Its recall for diabetic cases is significantly higher than the SVM at 82%, highlighting the ensemble's ability to identify the critical positive cases.

This is vital in medical diagnoses, as it reduces the risk of overlooking patients in need of medical care.

### Advantages and Disadvantages:
The SVM model, with its kernel trick and support vectors, is good at finding the hyperplane for classification tasks and works well with smaller datasets.

However, it can be less effective when the dataset is not linearly separable and may require careful tuning of hyperparameters to balance results.

The AdaBoost with RandomForest model shows the strength of multiple decision trees, reducing variance and bias by averaging the results, which is why it performs better in our case.
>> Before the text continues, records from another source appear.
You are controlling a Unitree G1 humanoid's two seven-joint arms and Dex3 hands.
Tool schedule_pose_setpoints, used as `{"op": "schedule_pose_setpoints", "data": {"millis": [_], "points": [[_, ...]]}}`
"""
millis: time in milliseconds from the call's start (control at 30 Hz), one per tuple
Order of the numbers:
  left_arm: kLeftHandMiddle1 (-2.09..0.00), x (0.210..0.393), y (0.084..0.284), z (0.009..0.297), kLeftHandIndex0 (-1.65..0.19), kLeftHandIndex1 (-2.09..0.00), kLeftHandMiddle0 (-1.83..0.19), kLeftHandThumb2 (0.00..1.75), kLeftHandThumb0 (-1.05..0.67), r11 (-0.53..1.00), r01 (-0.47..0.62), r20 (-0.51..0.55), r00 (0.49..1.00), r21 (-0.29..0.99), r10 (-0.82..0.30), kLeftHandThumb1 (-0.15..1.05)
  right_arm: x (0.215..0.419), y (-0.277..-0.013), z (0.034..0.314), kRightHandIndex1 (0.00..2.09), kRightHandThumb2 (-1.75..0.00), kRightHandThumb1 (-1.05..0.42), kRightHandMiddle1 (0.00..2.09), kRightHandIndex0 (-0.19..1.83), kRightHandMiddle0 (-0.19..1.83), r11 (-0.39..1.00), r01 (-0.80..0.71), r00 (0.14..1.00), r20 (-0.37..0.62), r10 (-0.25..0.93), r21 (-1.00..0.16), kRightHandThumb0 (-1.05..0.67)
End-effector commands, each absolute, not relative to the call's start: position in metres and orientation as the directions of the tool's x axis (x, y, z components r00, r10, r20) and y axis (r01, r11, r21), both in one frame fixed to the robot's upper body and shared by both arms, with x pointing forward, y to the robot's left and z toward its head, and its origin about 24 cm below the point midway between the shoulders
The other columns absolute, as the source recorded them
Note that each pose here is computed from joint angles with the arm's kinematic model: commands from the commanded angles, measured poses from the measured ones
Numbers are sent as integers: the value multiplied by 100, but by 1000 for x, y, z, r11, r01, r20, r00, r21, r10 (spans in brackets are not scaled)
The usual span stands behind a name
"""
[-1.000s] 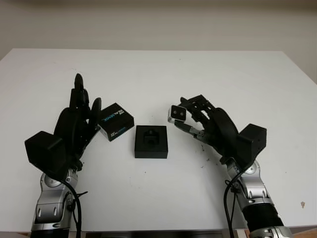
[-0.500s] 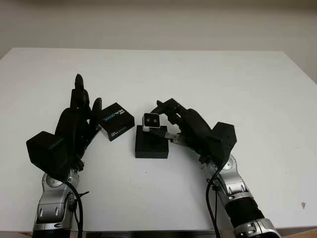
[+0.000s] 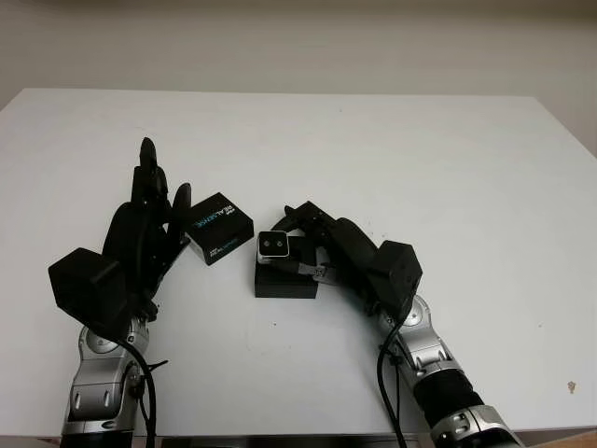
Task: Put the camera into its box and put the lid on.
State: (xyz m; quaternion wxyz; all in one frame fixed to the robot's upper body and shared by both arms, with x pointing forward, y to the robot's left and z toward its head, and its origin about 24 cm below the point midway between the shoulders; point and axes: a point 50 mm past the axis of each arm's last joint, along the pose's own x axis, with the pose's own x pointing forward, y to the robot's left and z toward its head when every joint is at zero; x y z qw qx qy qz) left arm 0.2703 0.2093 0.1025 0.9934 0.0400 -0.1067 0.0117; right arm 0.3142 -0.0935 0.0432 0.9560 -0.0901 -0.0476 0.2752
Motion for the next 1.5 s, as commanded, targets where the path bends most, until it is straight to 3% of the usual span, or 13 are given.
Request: {"op": "schedule_pose_setpoints", "data": {"millis": [0, 700, 1467], "points": [[0, 269, 209, 103, 19, 0, 19, 53, -73, 996, -33, 219, 976, 85, 14, 105, 313, -98, 44, 8, -6, -101, 173, 14, 28, 838, -504, 850, 53, 524, -212, -46], [0, 271, 207, 103, 19, 0, 19, 52, -74, 996, -18, 214, 977, 83, 0, 105, 289, -114, 45, 7, -6, -102, 164, 16, 23, 891, -388, 901, 105, 420, -238, -42], [0, 269, 207, 101, 19, 0, 19, 51, -77, 996, -33, 213, 977, 83, 15, 105, 300, -105, 33, 6, -5, -101, 164, 17, 25, 874, -431, 890, 52, 453, -226, -46]]}}
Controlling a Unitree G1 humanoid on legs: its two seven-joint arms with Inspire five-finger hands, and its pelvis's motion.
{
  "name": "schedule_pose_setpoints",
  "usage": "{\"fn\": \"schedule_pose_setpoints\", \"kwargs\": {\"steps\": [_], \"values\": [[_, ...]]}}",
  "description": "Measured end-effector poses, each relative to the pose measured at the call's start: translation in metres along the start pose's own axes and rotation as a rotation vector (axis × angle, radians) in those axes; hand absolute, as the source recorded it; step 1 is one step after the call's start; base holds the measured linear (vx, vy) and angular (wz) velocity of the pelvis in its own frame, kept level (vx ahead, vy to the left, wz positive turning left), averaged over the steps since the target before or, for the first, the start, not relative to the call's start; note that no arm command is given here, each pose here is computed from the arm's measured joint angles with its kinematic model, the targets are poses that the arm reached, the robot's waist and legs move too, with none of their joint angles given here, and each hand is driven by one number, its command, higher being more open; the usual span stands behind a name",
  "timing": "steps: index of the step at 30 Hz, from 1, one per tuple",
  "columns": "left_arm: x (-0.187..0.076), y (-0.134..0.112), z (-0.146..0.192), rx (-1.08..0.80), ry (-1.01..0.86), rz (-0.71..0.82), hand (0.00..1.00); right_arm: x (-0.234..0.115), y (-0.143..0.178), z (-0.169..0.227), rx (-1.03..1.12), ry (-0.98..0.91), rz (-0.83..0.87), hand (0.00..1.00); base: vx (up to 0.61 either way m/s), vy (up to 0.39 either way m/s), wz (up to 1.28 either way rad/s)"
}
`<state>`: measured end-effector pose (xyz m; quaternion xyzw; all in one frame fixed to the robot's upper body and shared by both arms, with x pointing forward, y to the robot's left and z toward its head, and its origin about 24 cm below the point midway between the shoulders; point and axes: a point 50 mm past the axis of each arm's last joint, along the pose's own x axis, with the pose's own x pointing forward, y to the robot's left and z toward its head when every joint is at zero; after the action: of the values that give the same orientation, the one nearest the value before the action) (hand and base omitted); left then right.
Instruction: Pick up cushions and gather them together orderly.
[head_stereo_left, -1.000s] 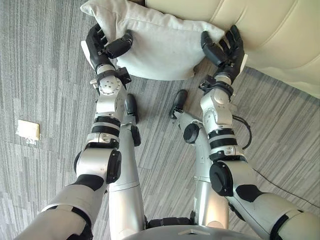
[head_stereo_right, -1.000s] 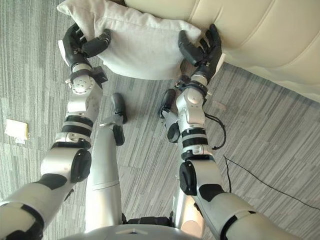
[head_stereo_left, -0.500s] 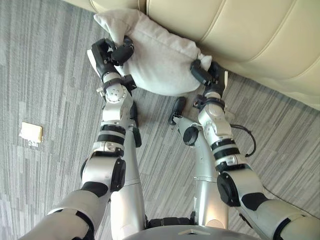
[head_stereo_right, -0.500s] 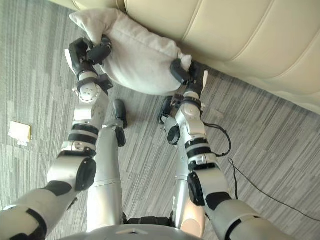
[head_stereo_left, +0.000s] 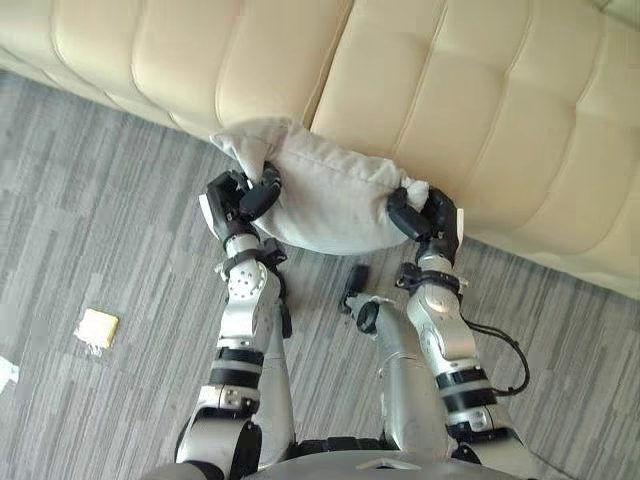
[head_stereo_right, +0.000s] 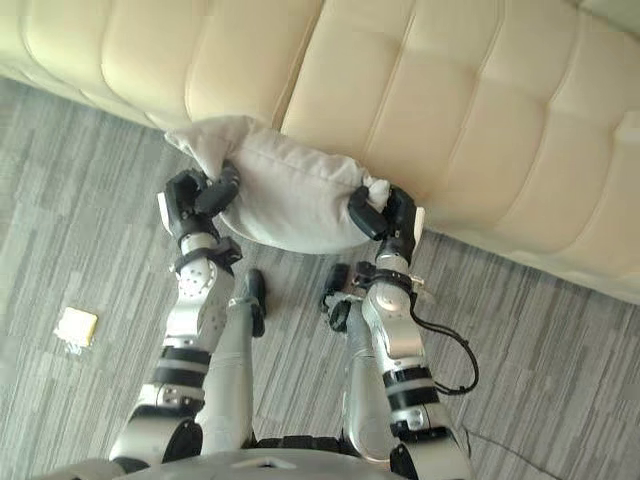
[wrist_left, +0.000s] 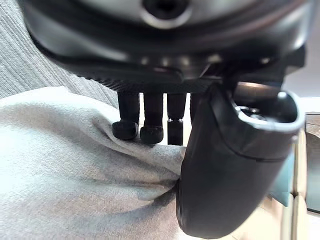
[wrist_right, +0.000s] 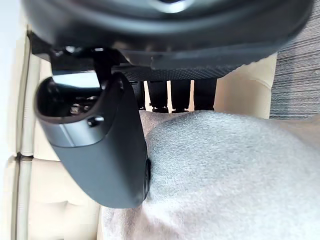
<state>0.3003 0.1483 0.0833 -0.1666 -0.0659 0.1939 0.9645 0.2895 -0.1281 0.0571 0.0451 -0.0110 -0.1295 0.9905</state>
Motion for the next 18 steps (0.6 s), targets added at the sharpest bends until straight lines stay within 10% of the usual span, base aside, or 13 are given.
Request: {"fn": "schedule_pose_setpoints", "kwargs": {"steps": [18], "values": [[-0.077,0.048,-0.05,0.081,0.229,-0.044,0.0,-0.043,-0.038,-0.043,-0.275,0.098,0.039,0.0,0.11,-0.003,-0.11]]}}
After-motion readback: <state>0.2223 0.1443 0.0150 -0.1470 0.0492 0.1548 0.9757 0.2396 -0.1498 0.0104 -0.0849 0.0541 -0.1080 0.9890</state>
Its disadvantage is in its complexity and the potential for overfitting if not properly tuned, though this is somewhat mitigated by the RandomForest's capacity for generalisation.

## Conclusion
Considering the importance of minimising false negatives in predicting diabetes, the AdaBoost with RandomForest model stands out as the more suitable model.

Its high recall rate means that fewer diabetic cases go undetected, which is the primary objective of this application of the model.

Although SVM offers a strong baseline, the ensemble offers a better understanding of the data, proving to be more effective for this specific medical diagnosis task.